Duplicate SPNs in a 3-tier setup and how to locate them

One of the problems when troubleshooting why a 3-tier setup of NAV 2009 doesn’t work is, that the same error – typically this one on the SQL Server:

“Login failed for user ‘NT AUTHORITY\ANONYMOUS LOGON'”

can be caused by any number of problems between NAV Server, SQL Server and Active Directory settings.

One quite common cause of this problem is duplicate SPNs. This post describes the problem with duplicate SPNs, and how to locate and solve it.

What is the problem:

When the NAV Server and SQL Server are on two different machines, a connection between Role Tailored Client (RTC) and the NAV Server requires Kerberos.
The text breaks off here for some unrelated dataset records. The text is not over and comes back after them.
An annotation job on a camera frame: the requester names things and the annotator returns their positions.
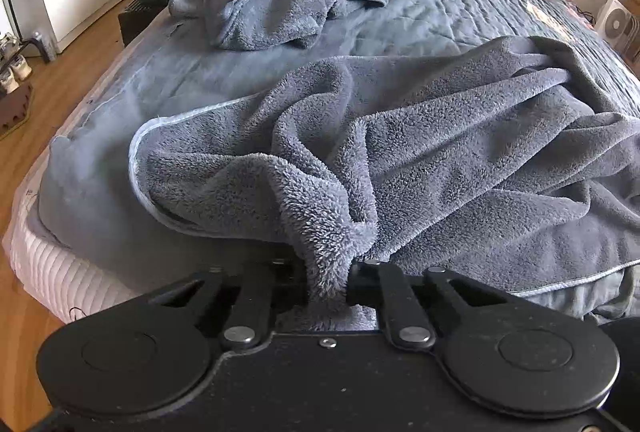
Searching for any brown mat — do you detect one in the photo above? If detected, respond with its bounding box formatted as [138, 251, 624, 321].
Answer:
[0, 81, 37, 139]

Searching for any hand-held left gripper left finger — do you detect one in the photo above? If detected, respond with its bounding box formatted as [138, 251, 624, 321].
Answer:
[145, 257, 308, 352]

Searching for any black bedside box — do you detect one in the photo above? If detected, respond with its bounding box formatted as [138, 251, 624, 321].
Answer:
[119, 0, 168, 47]

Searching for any grey fleece towel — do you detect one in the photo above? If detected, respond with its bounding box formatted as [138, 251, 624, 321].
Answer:
[129, 35, 640, 313]

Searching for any white box fan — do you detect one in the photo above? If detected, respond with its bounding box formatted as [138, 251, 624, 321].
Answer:
[595, 0, 640, 59]

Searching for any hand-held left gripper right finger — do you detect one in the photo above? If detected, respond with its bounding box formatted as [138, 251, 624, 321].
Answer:
[345, 259, 506, 350]

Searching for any pile of shoes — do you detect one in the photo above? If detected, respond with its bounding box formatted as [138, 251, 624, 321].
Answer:
[0, 32, 33, 94]

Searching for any blue-grey printed quilt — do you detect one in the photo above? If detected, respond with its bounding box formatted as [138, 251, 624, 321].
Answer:
[37, 0, 640, 330]
Kerberos uses SPNs to locate which Windows account the NAV Server is running under. For this reason, each SPN must point to exactly one Windows account.

Once you start setting up and troubleshooting a 3-tier setup it is easy to end up trying new SPNs on new accounts, and forgetting to remove the original SPNs.
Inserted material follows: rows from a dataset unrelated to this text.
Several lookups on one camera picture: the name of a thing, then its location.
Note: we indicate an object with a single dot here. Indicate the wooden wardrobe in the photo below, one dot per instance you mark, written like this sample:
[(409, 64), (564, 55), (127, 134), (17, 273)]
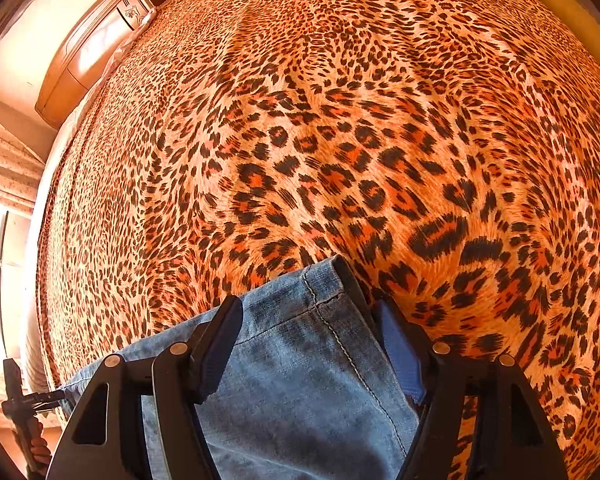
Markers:
[(570, 5)]

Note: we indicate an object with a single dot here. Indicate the wooden headboard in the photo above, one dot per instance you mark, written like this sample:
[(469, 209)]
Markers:
[(80, 65)]

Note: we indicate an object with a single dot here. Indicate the patterned curtain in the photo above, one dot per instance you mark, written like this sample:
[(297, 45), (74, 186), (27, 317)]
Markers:
[(5, 170)]

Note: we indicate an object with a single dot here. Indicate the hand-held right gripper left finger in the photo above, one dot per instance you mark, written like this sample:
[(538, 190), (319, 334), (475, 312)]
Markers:
[(220, 355)]

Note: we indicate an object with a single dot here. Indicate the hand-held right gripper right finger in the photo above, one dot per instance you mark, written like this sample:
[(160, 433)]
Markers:
[(402, 355)]

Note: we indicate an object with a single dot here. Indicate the blue denim pants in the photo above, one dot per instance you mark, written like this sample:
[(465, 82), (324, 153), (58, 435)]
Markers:
[(300, 385)]

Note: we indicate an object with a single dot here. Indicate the person's left hand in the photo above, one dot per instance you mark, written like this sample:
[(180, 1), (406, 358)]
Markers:
[(41, 447)]

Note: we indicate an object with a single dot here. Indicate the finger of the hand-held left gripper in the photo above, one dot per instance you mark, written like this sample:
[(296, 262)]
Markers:
[(47, 399)]

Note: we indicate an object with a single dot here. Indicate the leopard print blanket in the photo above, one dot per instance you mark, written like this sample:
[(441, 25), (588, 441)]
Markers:
[(330, 135)]
How to check if you have duplicate SPNs:

This is easy if you have Windows 2008 somewhere on the domain. If you do, then from a command prompt, just run this command:

setspn -X

This command is new in Windows 2008, and was introduced exactly and specifically to help locating this problem.

If you do not have Windows 2008 anywhere on the domain, then use the command line tool called “ldifde” from a Windows Server 2000 or 2003.
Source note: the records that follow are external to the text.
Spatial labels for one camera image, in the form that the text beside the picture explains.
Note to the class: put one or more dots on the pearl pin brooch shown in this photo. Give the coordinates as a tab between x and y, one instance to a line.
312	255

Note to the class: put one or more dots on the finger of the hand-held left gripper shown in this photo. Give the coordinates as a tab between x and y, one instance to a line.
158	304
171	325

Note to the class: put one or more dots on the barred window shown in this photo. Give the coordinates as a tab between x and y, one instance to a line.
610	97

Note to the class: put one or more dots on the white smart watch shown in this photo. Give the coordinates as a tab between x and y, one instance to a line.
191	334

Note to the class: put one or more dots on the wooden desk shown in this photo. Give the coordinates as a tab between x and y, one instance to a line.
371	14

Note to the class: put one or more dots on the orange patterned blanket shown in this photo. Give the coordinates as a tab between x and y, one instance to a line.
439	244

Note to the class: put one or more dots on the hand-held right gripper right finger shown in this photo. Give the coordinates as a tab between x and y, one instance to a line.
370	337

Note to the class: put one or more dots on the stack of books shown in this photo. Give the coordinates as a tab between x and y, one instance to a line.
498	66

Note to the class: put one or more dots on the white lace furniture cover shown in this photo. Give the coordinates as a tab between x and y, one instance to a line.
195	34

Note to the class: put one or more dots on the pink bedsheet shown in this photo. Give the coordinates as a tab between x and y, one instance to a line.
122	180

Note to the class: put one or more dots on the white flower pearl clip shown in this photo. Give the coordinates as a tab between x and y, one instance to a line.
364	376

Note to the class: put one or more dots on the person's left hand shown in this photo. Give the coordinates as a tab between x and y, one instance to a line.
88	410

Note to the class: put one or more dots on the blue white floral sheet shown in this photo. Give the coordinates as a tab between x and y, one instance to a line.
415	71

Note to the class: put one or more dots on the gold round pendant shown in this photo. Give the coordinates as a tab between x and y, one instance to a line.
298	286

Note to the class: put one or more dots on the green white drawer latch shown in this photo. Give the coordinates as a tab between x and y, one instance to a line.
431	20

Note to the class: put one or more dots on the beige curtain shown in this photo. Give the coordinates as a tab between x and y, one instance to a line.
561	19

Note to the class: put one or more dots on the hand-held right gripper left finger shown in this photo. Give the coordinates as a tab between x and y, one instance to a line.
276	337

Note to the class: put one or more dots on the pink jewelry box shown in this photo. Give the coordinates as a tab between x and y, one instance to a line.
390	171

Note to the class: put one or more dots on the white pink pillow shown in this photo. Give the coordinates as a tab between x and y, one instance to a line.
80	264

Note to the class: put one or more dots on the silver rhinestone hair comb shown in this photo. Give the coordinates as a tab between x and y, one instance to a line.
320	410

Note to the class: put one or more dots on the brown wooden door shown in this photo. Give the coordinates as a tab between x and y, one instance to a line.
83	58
For the purpose of finding duplicate SPNs, use ldifde from a command prompt like this:

ldifde -f “c:\x\AD.txt” -l ServicePrincipalName

This will export values of the ServicePrincipalName-property for all accounts in Active Directory to a text file. Here is an example of the output of this command:

dn: CN=navservice,CN=Users,DC=contoso,DC=com
changetype: add
servicePrincipalName: HTTP/NAV-SERVER
servicePrincipalName: HTTP/NAV-SERVER.contoso.com
servicePrincipalName: DynamicsNAV/NAV-SERVER:7046
servicePrincipalName: DynamicsNAV/NAV-SERVER.contoso.com:7046

dn: CN=SQLDUI SD.,CN=Users,DC=contoso,DC=com
changetype: add
servicePrincipalName: DynamicsNAV/NAV-SERVER:7046
servicePrincipalName: DynamicsNAV/NAV-SERVER.contoso.com:7046

Then you must search manually for your SPNs, and see if they appear more than once. In this example, the SPN “DynamicsNAV/NAV-SERVER:7046” is set up for both accounts navservice and SQLDUI, so in this case you would have to remove this SPN from one of the accounts.